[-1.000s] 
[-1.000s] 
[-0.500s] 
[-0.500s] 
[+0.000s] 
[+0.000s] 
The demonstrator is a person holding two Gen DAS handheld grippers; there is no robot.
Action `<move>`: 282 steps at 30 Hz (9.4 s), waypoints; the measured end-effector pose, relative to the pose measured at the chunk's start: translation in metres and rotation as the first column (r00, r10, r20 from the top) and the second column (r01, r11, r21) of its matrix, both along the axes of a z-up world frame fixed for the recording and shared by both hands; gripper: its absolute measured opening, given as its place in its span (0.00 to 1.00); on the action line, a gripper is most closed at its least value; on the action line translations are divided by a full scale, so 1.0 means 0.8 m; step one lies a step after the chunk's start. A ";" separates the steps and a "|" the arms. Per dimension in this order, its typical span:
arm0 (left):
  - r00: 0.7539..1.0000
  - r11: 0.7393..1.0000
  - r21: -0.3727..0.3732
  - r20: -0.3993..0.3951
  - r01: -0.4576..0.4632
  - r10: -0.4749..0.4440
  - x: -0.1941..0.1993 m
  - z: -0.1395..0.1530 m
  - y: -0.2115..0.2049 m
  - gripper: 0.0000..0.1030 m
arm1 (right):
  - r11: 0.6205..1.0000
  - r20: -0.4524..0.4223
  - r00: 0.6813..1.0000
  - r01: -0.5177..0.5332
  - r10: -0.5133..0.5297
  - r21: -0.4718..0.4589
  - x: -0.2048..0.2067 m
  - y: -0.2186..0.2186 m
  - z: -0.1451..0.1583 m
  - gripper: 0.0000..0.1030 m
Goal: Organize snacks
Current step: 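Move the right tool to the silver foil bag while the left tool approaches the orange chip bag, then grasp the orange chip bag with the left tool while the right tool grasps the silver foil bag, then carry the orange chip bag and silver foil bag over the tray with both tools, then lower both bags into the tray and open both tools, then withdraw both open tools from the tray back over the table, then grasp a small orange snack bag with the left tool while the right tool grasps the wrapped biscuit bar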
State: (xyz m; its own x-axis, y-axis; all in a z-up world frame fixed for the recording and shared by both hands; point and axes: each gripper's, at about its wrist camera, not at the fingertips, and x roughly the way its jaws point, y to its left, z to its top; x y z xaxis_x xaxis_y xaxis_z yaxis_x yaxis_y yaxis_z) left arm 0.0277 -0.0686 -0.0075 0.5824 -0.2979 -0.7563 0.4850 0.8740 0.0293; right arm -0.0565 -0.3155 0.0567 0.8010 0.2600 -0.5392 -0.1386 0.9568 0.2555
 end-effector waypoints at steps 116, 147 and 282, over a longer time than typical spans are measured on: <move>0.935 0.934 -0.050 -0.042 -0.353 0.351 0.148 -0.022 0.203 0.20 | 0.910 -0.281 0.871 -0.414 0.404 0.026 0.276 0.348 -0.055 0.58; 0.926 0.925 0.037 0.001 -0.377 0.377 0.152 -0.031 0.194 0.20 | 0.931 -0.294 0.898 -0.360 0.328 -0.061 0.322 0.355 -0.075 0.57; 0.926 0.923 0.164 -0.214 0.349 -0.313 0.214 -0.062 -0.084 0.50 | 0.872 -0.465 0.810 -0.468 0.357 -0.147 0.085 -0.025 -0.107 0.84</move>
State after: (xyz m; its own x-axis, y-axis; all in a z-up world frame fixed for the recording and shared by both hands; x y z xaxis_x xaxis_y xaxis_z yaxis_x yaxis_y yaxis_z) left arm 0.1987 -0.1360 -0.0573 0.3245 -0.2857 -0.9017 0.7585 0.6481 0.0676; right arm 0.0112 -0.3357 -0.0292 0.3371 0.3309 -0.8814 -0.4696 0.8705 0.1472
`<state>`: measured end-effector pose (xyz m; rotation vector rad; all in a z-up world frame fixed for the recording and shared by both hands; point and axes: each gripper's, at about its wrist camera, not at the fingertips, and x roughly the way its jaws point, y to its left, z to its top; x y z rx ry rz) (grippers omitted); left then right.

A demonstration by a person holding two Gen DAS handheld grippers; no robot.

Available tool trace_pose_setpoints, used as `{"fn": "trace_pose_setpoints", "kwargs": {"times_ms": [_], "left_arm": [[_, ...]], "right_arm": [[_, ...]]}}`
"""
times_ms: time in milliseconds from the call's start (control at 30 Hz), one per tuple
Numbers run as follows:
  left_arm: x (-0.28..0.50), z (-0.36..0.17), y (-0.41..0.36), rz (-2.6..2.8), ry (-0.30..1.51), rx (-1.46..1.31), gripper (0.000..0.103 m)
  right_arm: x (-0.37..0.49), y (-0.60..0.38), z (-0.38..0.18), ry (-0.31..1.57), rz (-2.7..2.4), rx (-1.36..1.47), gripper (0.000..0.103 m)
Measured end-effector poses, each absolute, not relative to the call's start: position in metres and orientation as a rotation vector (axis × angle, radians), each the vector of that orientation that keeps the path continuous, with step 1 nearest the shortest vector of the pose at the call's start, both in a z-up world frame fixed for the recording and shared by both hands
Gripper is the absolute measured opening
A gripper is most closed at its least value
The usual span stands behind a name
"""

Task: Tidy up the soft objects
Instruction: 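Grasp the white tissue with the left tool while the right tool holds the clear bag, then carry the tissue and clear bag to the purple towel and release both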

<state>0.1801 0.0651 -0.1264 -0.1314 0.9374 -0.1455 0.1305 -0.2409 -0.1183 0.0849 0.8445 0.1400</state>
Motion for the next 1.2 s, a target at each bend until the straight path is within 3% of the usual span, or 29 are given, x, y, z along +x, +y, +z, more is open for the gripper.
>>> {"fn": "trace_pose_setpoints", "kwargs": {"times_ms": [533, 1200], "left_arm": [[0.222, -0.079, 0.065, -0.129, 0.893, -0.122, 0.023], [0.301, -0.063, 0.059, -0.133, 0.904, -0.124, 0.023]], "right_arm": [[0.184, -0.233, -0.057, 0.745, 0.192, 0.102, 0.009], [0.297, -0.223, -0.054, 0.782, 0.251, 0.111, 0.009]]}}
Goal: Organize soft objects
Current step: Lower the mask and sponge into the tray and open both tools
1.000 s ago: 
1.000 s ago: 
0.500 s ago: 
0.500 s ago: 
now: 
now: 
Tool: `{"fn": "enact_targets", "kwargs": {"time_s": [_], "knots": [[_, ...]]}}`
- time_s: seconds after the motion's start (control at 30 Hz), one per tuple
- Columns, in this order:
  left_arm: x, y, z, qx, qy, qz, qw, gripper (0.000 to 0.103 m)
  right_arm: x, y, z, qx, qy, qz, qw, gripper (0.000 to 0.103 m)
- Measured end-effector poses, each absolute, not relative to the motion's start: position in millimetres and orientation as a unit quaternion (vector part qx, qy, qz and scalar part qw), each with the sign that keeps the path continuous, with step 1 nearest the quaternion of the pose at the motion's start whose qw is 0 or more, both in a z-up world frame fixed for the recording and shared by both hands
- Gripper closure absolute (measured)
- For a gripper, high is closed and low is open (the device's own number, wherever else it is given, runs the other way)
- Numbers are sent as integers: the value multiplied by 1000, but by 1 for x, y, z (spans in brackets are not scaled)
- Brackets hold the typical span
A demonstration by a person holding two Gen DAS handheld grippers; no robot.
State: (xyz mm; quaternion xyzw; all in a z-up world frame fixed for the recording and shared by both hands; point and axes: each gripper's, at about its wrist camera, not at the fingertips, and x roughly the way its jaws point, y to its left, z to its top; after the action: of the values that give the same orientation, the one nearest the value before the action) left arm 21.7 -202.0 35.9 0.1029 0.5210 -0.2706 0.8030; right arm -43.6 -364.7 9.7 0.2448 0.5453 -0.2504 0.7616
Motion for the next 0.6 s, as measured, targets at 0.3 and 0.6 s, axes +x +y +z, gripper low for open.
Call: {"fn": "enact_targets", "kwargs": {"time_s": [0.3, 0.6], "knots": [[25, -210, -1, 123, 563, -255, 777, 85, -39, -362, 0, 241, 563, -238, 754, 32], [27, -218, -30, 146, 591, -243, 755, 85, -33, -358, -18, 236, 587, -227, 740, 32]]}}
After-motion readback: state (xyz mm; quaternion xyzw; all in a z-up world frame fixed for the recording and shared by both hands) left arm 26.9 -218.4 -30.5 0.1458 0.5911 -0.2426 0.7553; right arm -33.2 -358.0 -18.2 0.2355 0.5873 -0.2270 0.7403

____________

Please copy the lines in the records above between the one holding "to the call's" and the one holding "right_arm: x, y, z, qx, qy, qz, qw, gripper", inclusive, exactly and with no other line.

▸ **TASK RESULT**:
Measured end-effector poses, each absolute, not relative to the call's start: position in metres and orientation as a rotation vector (axis × angle, radians), each the vector of that orientation that keeps the path continuous, with step 1 nearest the shortest vector of the pose at the call's start, both in a z-up world frame fixed for the recording and shared by both hands
Gripper is the absolute measured opening
A gripper is most closed at its least value
The usual span stands behind a name
"""

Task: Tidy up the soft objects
Instruction: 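Grasp the white tissue with the left tool while the right tool holds the clear bag, then carry the tissue and clear bag to the purple towel and release both
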
<state>0.1801 0.0651 -0.1264 -0.1314 0.9374 -0.1455 0.1305 -0.2409 -0.1183 0.0849 0.8445 0.1400</state>
Motion for the next 1.2 s, a target at each bend until the straight path is within 3% of the usual span, or 29 are given, x, y, z along +x, +y, +z, more is open for the gripper.
>>> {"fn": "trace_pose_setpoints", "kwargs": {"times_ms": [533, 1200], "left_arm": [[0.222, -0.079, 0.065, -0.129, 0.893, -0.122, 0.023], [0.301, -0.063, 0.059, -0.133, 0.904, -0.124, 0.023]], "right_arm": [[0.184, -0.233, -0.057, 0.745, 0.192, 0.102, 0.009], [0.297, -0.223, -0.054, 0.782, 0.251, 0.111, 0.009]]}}
Goal: Organize soft objects
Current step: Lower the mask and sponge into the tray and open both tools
1.000 s ago: 
1.000 s ago: 
0.500 s ago: 
0.500 s ago: 
now: 
now: 
Tool: `{"fn": "enact_targets", "kwargs": {"time_s": [_], "knots": [[_, ...]]}}`
- time_s: seconds after the motion's start (control at 30 Hz), one per tuple
- Columns, in this order:
  left_arm: x, y, z, qx, qy, qz, qw, gripper (0.000 to 0.103 m)
  right_arm: x, y, z, qx, qy, qz, qw, gripper (0.000 to 0.103 m)

The answer has been fully stated.